** STORED DATA follows **
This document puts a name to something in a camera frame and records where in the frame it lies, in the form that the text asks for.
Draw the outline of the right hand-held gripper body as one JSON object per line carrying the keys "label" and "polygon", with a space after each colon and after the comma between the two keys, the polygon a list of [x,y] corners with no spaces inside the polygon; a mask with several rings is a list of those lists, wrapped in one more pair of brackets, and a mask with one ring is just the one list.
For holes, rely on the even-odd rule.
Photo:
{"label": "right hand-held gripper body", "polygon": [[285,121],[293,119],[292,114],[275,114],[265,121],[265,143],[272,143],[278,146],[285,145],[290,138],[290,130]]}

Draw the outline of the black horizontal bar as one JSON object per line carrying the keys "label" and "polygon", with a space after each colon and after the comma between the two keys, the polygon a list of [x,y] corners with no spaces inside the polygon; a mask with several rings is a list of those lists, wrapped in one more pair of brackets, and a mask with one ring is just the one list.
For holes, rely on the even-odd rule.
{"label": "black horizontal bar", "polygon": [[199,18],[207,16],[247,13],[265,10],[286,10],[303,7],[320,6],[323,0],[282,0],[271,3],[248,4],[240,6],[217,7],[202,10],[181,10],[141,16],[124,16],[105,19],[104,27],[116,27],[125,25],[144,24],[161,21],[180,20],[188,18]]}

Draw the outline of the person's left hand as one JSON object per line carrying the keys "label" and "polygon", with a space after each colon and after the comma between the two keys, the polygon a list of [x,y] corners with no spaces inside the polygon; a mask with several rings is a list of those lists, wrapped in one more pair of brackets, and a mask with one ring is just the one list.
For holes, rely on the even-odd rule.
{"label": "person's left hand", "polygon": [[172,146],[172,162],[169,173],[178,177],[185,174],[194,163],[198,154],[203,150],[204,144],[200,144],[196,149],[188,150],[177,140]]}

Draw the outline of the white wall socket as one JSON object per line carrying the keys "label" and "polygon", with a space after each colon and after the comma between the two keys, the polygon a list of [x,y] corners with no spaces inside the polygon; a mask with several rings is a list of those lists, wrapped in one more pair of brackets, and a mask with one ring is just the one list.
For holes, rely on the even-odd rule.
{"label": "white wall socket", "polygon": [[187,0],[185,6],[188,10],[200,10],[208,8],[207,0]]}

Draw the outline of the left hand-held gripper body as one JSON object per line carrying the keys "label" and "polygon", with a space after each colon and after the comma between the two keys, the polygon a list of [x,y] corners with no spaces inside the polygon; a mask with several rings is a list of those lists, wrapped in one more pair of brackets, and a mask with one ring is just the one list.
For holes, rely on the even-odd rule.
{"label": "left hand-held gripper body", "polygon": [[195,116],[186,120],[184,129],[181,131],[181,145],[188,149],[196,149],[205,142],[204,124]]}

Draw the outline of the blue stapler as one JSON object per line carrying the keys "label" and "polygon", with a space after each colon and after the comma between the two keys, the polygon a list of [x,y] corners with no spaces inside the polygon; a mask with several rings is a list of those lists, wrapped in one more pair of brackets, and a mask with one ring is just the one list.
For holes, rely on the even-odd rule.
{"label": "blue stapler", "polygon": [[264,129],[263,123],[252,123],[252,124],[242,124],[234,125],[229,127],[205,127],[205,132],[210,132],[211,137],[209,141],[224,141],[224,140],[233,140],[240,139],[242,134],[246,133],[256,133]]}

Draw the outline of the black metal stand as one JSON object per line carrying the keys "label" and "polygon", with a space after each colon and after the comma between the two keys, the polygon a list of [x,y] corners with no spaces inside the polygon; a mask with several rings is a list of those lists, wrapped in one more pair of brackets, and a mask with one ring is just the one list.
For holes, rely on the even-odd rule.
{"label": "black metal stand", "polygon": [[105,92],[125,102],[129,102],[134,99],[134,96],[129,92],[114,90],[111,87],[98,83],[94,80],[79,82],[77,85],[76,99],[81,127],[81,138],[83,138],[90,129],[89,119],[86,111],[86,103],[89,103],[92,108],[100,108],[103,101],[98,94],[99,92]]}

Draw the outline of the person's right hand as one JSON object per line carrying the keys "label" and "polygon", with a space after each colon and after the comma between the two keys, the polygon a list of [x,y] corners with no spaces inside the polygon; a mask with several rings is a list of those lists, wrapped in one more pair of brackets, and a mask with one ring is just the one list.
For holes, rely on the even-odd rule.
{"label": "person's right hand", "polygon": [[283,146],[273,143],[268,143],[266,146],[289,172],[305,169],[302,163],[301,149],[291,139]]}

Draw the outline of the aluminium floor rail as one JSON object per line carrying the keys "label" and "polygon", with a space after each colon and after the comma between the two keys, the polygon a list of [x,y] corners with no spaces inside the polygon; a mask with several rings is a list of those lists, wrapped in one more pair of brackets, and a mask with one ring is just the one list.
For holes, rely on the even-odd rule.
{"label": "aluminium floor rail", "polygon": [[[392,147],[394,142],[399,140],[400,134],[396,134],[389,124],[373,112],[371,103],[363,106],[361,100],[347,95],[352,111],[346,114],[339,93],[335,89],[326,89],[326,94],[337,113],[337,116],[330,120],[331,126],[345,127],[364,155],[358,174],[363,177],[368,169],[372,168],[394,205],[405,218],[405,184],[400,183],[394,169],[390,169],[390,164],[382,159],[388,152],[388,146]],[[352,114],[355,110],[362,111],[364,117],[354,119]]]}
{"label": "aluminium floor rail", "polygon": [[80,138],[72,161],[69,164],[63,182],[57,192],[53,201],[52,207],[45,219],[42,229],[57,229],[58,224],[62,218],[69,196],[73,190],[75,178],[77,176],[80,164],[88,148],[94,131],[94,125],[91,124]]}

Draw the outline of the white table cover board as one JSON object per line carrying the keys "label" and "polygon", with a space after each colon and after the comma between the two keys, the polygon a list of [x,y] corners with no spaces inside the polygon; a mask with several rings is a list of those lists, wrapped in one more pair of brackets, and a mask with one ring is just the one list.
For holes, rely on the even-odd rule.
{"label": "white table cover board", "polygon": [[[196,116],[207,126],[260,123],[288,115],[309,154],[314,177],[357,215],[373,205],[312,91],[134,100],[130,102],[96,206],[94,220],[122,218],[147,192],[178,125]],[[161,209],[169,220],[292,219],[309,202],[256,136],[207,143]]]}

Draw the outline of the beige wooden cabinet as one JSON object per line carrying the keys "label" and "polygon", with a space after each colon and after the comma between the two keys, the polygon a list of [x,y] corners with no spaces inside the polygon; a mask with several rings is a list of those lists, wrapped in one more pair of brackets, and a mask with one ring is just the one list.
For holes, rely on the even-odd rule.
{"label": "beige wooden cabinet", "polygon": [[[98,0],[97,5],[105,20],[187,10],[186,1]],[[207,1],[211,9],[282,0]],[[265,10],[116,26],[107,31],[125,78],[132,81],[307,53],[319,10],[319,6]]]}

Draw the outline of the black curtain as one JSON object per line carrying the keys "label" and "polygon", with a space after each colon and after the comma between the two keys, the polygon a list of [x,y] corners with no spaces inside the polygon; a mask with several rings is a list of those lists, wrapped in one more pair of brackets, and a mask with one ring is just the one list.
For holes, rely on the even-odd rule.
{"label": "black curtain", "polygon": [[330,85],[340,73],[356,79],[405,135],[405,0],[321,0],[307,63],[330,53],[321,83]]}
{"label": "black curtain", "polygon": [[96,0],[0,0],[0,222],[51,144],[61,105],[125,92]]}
** End of STORED DATA **
ASSIGNMENT:
Write out every record above, word for word.

EXPECTED ANSWER:
This document puts a name to something in a camera frame and records where in the frame it lies, in the form that the text asks for.
Draw the outline of the right hand-held gripper body as one JSON object per line carrying the keys "label" and "polygon", with a space after each colon and after the comma between the two keys, the polygon a list of [x,y] corners with no spaces inside the polygon; a mask with several rings is a list of those lists, wrapped in one more pair of brackets, and a mask with one ring is just the one list.
For holes, rely on the even-odd rule.
Photo:
{"label": "right hand-held gripper body", "polygon": [[285,121],[293,119],[292,114],[275,114],[265,121],[265,143],[272,143],[278,146],[285,145],[290,138],[290,130]]}

Draw the outline of the black horizontal bar as one JSON object per line carrying the keys "label" and "polygon", with a space after each colon and after the comma between the two keys, the polygon a list of [x,y] corners with no spaces inside the polygon; a mask with several rings is a list of those lists, wrapped in one more pair of brackets, and a mask with one ring is just the one list.
For holes, rely on the even-odd rule.
{"label": "black horizontal bar", "polygon": [[199,18],[207,16],[247,13],[265,10],[286,10],[303,7],[320,6],[323,0],[282,0],[271,3],[248,4],[240,6],[217,7],[202,10],[181,10],[141,16],[124,16],[105,19],[104,27],[116,27],[125,25],[144,24],[161,21],[180,20],[188,18]]}

Draw the outline of the person's left hand as one JSON object per line carrying the keys "label" and "polygon", with a space after each colon and after the comma between the two keys, the polygon a list of [x,y] corners with no spaces inside the polygon; a mask with several rings is a list of those lists, wrapped in one more pair of brackets, and a mask with one ring is just the one list.
For holes, rely on the even-odd rule.
{"label": "person's left hand", "polygon": [[172,146],[172,162],[169,173],[178,177],[185,174],[194,163],[198,154],[203,150],[204,144],[200,144],[196,149],[188,150],[177,140]]}

Draw the outline of the white wall socket as one JSON object per line carrying the keys "label" and "polygon", with a space after each colon and after the comma between the two keys, the polygon a list of [x,y] corners with no spaces inside the polygon; a mask with several rings is a list of those lists, wrapped in one more pair of brackets, and a mask with one ring is just the one list.
For holes, rely on the even-odd rule.
{"label": "white wall socket", "polygon": [[187,0],[185,6],[188,10],[200,10],[208,8],[207,0]]}

Draw the outline of the left hand-held gripper body as one JSON object per line carrying the keys "label" and "polygon", with a space after each colon and after the comma between the two keys, the polygon a list of [x,y] corners with no spaces inside the polygon; a mask with several rings is a list of those lists, wrapped in one more pair of brackets, and a mask with one ring is just the one list.
For holes, rely on the even-odd rule.
{"label": "left hand-held gripper body", "polygon": [[195,116],[186,120],[184,129],[181,131],[181,145],[188,149],[196,149],[205,142],[204,124]]}

Draw the outline of the blue stapler as one JSON object per line carrying the keys "label" and "polygon", with a space after each colon and after the comma between the two keys, the polygon a list of [x,y] corners with no spaces inside the polygon; a mask with several rings is a list of those lists, wrapped in one more pair of brackets, and a mask with one ring is just the one list.
For holes, rely on the even-odd rule.
{"label": "blue stapler", "polygon": [[264,129],[263,123],[252,123],[252,124],[242,124],[234,125],[229,127],[205,127],[205,132],[210,132],[211,137],[209,141],[224,141],[224,140],[233,140],[240,139],[242,134],[246,133],[256,133]]}

Draw the outline of the black metal stand as one JSON object per line carrying the keys "label" and "polygon", with a space after each colon and after the comma between the two keys, the polygon a list of [x,y] corners with no spaces inside the polygon; a mask with several rings is a list of those lists, wrapped in one more pair of brackets, and a mask with one ring is just the one list.
For holes, rely on the even-odd rule.
{"label": "black metal stand", "polygon": [[105,92],[125,102],[129,102],[134,99],[134,96],[129,92],[114,90],[111,87],[98,83],[94,80],[79,82],[77,85],[76,99],[81,127],[81,138],[83,138],[90,129],[89,119],[86,111],[86,103],[89,103],[92,108],[100,108],[103,101],[98,94],[99,92]]}

Draw the outline of the person's right hand as one JSON object per line carrying the keys "label" and "polygon", with a space after each colon and after the comma between the two keys, the polygon a list of [x,y] corners with no spaces inside the polygon; a mask with several rings is a list of those lists, wrapped in one more pair of brackets, and a mask with one ring is just the one list.
For holes, rely on the even-odd rule.
{"label": "person's right hand", "polygon": [[283,146],[273,143],[268,143],[266,146],[289,172],[305,169],[302,163],[301,149],[291,139]]}

Draw the outline of the aluminium floor rail as one JSON object per line carrying the keys "label" and "polygon", with a space after each colon and after the comma between the two keys, the polygon a list of [x,y] corners with no spaces inside the polygon; a mask with several rings is a list of those lists, wrapped in one more pair of brackets, and a mask with one ring is just the one list.
For holes, rely on the even-odd rule.
{"label": "aluminium floor rail", "polygon": [[[392,147],[394,142],[399,140],[400,134],[396,134],[389,124],[373,112],[371,103],[363,106],[361,100],[347,95],[352,111],[346,114],[339,93],[335,89],[326,89],[326,94],[337,113],[337,116],[330,120],[331,126],[345,127],[364,155],[358,174],[363,177],[368,169],[372,168],[394,205],[405,218],[405,184],[400,183],[394,169],[390,169],[390,164],[382,159],[388,152],[388,146]],[[352,114],[355,110],[362,111],[364,117],[354,119]]]}
{"label": "aluminium floor rail", "polygon": [[80,138],[72,161],[69,164],[63,182],[57,192],[53,201],[52,207],[45,219],[42,229],[57,229],[58,224],[62,218],[69,196],[73,190],[75,178],[77,176],[80,164],[88,148],[94,131],[94,125],[91,124]]}

Draw the outline of the white table cover board as one JSON object per line carrying the keys "label" and "polygon", with a space after each colon and after the comma between the two keys, the polygon a list of [x,y] corners with no spaces inside the polygon; a mask with several rings is a list of those lists, wrapped in one more pair of brackets, and a mask with one ring is just the one list.
For holes, rely on the even-odd rule.
{"label": "white table cover board", "polygon": [[[196,116],[207,126],[260,123],[288,115],[309,154],[314,177],[357,215],[373,205],[312,91],[134,100],[130,102],[96,206],[94,220],[122,218],[147,192],[178,125]],[[161,209],[169,220],[292,219],[309,202],[256,136],[207,143]]]}

Draw the outline of the beige wooden cabinet as one JSON object per line carrying the keys "label" and "polygon", with a space after each colon and after the comma between the two keys, the polygon a list of [x,y] corners with no spaces inside the polygon; a mask with several rings is a list of those lists, wrapped in one more pair of brackets, and a mask with one ring is just the one list.
For holes, rely on the even-odd rule.
{"label": "beige wooden cabinet", "polygon": [[[98,0],[97,5],[105,20],[187,10],[186,1]],[[207,1],[211,9],[282,0]],[[265,10],[116,26],[107,31],[125,78],[132,81],[307,53],[319,10],[319,6]]]}

Draw the outline of the black curtain as one JSON object per line carrying the keys "label" and "polygon", with a space after each colon and after the comma between the two keys, the polygon a list of [x,y] corners with no spaces inside the polygon; a mask with several rings is a list of those lists, wrapped in one more pair of brackets, and a mask with one ring is just the one list.
For holes, rely on the even-odd rule.
{"label": "black curtain", "polygon": [[330,85],[340,73],[356,79],[405,135],[405,0],[321,0],[307,63],[330,53],[321,83]]}
{"label": "black curtain", "polygon": [[96,0],[0,0],[0,222],[51,144],[61,105],[125,92]]}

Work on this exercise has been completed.